_WORK REQUEST_
After finding the line containing "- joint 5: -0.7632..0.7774" below, please output that line and each following one through the line containing "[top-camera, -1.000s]", exactly as written.

_AVAILABLE RECORDS_
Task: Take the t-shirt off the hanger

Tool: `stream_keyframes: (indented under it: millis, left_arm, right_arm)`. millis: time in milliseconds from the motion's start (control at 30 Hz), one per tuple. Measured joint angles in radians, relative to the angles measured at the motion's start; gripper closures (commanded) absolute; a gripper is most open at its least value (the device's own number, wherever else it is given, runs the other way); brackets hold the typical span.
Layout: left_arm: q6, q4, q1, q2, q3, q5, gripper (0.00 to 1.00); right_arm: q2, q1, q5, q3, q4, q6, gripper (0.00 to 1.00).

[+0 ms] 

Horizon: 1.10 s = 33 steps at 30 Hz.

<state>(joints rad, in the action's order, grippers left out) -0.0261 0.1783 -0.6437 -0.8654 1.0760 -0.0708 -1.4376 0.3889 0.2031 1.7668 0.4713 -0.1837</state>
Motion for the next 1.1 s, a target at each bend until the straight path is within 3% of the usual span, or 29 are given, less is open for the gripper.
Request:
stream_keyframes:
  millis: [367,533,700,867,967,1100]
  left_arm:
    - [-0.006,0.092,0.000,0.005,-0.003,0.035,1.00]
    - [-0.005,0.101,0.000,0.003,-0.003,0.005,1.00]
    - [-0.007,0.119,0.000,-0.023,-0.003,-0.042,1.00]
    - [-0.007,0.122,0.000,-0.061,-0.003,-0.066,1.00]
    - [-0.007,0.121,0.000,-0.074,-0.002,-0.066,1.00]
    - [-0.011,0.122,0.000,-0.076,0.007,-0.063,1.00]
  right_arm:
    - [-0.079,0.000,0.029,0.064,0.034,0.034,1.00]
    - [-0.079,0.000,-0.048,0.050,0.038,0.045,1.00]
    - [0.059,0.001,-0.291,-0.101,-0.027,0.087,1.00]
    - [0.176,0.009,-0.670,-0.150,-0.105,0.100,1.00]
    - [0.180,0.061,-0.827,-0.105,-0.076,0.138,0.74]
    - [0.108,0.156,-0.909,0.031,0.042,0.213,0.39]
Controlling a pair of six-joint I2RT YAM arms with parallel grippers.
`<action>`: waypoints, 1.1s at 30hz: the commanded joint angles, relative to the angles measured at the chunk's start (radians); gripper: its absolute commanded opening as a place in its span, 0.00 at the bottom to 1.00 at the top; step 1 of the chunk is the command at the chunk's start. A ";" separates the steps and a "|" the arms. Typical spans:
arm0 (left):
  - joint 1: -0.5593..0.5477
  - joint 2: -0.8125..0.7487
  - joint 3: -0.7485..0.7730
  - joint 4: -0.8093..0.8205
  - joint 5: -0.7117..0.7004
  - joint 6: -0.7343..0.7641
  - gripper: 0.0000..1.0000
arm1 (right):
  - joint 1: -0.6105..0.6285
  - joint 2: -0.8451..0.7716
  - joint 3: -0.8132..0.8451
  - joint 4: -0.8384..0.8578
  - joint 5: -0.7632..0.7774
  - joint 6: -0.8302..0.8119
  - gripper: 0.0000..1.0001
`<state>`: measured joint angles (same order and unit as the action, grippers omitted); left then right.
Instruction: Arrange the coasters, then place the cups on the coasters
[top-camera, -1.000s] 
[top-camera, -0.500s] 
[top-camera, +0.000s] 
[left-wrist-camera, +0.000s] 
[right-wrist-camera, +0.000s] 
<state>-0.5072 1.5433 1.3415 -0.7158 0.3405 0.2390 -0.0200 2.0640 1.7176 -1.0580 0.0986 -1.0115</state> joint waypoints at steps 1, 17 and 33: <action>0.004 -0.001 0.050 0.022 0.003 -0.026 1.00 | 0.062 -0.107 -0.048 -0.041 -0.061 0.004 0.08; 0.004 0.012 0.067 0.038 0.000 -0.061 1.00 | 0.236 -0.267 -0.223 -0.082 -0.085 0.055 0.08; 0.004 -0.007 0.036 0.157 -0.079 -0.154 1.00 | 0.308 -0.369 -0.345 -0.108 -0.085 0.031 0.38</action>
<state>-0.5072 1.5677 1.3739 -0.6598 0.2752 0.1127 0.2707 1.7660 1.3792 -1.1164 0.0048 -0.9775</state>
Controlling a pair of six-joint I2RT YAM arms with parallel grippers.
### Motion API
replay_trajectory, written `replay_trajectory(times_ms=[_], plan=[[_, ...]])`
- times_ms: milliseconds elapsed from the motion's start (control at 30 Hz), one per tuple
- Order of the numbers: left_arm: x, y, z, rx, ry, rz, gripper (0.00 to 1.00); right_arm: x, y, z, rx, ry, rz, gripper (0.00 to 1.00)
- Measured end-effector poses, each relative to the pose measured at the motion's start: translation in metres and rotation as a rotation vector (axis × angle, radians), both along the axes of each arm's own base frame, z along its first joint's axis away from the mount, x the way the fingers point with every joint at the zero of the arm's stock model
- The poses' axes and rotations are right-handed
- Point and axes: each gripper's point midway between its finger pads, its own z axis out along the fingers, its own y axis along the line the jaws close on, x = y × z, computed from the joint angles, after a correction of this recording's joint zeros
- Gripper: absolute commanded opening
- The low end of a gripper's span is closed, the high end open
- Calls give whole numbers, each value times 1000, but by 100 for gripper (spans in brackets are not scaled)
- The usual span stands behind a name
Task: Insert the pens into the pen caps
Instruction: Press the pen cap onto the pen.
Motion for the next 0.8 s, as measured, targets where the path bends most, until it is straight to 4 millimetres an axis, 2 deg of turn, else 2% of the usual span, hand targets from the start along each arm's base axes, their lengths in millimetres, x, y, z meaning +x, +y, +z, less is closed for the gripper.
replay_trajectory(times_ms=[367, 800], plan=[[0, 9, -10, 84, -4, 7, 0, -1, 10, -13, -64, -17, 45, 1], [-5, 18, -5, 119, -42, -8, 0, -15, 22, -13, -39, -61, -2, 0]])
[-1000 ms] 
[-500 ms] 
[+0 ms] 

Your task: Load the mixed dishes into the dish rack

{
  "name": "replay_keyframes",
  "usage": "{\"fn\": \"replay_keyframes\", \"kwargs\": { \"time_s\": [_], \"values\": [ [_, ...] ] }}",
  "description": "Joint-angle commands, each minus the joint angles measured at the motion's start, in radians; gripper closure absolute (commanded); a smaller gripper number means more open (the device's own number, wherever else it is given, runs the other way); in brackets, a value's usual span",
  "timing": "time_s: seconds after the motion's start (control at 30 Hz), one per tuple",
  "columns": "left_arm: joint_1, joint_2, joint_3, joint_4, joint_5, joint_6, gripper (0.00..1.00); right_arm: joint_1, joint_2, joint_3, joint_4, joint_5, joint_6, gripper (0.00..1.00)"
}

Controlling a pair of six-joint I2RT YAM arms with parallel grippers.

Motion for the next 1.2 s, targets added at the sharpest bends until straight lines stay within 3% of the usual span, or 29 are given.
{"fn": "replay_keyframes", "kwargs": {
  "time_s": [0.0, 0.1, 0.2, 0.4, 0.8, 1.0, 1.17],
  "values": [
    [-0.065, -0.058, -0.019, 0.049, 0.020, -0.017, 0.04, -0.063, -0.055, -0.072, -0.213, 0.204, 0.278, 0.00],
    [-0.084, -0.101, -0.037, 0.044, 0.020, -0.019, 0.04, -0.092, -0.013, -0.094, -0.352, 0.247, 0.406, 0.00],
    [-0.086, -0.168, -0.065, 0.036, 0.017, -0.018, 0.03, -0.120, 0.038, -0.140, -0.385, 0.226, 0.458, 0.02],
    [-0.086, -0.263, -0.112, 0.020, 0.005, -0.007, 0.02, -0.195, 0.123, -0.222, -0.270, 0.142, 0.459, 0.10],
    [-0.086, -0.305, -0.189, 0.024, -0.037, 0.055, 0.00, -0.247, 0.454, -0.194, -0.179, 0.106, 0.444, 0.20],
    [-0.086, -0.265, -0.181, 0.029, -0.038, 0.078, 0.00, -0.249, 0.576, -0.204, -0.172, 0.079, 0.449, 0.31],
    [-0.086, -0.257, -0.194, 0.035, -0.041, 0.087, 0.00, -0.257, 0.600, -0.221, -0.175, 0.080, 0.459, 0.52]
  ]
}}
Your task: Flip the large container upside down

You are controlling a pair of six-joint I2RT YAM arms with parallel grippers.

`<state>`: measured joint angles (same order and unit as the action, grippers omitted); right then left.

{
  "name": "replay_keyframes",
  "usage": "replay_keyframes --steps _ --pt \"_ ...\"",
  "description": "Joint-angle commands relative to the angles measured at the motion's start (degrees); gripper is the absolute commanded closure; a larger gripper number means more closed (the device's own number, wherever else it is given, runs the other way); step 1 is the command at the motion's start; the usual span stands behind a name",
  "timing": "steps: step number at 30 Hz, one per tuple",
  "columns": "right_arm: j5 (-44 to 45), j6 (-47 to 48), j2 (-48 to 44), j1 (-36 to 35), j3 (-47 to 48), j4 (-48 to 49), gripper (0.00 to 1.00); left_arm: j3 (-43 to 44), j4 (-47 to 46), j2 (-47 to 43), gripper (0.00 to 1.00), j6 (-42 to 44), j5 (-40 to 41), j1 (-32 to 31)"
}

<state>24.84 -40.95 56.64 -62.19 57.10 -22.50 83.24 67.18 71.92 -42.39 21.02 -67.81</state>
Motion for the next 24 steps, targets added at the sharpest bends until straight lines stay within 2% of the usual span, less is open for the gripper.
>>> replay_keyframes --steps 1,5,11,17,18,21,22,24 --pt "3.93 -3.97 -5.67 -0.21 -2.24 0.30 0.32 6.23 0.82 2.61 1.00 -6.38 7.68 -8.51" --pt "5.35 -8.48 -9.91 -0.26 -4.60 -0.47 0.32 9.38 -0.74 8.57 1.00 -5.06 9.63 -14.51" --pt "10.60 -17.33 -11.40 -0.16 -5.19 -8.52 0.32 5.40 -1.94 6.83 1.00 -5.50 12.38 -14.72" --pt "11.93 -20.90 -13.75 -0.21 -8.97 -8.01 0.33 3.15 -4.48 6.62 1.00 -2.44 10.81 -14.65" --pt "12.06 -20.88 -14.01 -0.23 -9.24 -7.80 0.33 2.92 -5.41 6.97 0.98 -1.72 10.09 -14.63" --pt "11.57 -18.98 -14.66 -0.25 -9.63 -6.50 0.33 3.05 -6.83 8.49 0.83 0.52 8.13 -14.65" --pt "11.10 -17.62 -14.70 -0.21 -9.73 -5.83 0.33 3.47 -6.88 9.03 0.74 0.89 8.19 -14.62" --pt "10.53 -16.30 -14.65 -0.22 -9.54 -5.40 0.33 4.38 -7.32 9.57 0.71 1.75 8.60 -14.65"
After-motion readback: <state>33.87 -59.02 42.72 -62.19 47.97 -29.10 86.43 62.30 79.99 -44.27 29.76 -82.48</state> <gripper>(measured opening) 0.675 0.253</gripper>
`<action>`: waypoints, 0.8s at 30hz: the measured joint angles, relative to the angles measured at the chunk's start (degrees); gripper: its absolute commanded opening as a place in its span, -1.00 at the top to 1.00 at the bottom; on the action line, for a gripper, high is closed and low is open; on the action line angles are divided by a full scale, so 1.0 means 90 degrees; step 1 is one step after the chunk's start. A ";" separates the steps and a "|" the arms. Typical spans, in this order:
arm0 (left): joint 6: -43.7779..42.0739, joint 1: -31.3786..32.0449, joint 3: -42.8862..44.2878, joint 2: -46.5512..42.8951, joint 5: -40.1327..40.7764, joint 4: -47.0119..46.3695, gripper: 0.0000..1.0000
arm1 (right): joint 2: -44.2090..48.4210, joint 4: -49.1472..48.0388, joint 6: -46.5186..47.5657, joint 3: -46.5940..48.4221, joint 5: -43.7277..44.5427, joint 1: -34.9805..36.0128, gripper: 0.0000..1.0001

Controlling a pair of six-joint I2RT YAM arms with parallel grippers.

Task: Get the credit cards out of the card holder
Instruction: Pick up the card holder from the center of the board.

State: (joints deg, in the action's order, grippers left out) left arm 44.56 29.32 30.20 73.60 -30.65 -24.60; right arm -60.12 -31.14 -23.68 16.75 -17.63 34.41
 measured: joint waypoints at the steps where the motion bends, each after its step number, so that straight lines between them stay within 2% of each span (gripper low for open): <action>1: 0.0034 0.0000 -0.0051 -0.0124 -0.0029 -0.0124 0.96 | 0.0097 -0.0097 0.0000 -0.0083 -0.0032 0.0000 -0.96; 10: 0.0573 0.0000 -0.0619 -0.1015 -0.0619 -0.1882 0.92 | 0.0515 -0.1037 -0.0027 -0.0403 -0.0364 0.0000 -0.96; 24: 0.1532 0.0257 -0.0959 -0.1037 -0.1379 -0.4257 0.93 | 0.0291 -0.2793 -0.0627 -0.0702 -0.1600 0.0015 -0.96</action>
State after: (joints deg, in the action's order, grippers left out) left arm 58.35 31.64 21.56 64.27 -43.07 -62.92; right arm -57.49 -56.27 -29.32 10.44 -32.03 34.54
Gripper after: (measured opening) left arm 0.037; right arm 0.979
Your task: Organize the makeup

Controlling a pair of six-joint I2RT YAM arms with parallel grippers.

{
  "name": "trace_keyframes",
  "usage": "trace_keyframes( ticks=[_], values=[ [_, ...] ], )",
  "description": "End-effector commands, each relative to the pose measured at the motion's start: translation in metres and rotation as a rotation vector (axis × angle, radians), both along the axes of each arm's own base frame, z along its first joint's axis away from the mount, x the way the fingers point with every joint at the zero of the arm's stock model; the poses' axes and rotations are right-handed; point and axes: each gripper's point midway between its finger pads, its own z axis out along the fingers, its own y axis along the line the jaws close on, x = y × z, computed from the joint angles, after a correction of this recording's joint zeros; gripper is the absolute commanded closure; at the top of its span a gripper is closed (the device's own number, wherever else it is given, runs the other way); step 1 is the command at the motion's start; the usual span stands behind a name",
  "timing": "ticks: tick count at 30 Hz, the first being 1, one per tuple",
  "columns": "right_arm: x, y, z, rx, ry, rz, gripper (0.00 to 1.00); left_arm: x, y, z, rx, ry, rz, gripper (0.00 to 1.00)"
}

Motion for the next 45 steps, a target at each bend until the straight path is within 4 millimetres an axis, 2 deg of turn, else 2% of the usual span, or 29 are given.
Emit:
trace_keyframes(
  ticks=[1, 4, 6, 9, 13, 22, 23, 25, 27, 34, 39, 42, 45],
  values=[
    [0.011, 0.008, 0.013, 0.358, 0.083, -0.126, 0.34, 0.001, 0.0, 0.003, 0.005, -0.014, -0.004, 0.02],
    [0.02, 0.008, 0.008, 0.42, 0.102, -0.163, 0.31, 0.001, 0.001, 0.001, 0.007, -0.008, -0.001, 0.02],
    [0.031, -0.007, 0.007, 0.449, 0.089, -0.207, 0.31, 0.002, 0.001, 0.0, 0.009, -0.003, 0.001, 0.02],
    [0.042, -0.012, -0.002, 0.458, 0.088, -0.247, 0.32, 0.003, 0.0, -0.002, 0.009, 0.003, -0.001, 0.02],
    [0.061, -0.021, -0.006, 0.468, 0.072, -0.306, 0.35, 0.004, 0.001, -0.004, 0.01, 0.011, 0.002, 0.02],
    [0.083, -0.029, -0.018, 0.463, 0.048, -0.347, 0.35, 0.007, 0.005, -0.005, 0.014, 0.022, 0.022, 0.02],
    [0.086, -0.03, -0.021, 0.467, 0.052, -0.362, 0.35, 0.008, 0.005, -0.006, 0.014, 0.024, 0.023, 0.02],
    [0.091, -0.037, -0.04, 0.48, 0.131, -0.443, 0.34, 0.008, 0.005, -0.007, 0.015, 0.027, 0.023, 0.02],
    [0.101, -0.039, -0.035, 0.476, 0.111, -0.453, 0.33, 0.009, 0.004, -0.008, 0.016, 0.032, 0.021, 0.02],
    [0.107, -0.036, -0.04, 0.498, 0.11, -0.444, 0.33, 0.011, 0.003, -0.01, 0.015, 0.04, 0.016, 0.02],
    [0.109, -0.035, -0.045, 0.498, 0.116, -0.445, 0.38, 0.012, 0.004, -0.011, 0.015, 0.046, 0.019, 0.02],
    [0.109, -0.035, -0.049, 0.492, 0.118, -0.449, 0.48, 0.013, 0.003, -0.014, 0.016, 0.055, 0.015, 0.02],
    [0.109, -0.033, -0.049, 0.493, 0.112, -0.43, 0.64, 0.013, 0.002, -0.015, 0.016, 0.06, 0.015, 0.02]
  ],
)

_EXPECTED OUTPUT_
  - joint 5: -0.7632..0.7774
  - joint 6: -0.8302..0.8119
  - gripper: 0.0000..1.0001
`<state>`: measured joint angles (same order and unit as the action, grippers omitted); left then right.
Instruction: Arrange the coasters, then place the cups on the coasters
[top-camera, -1.000s] 

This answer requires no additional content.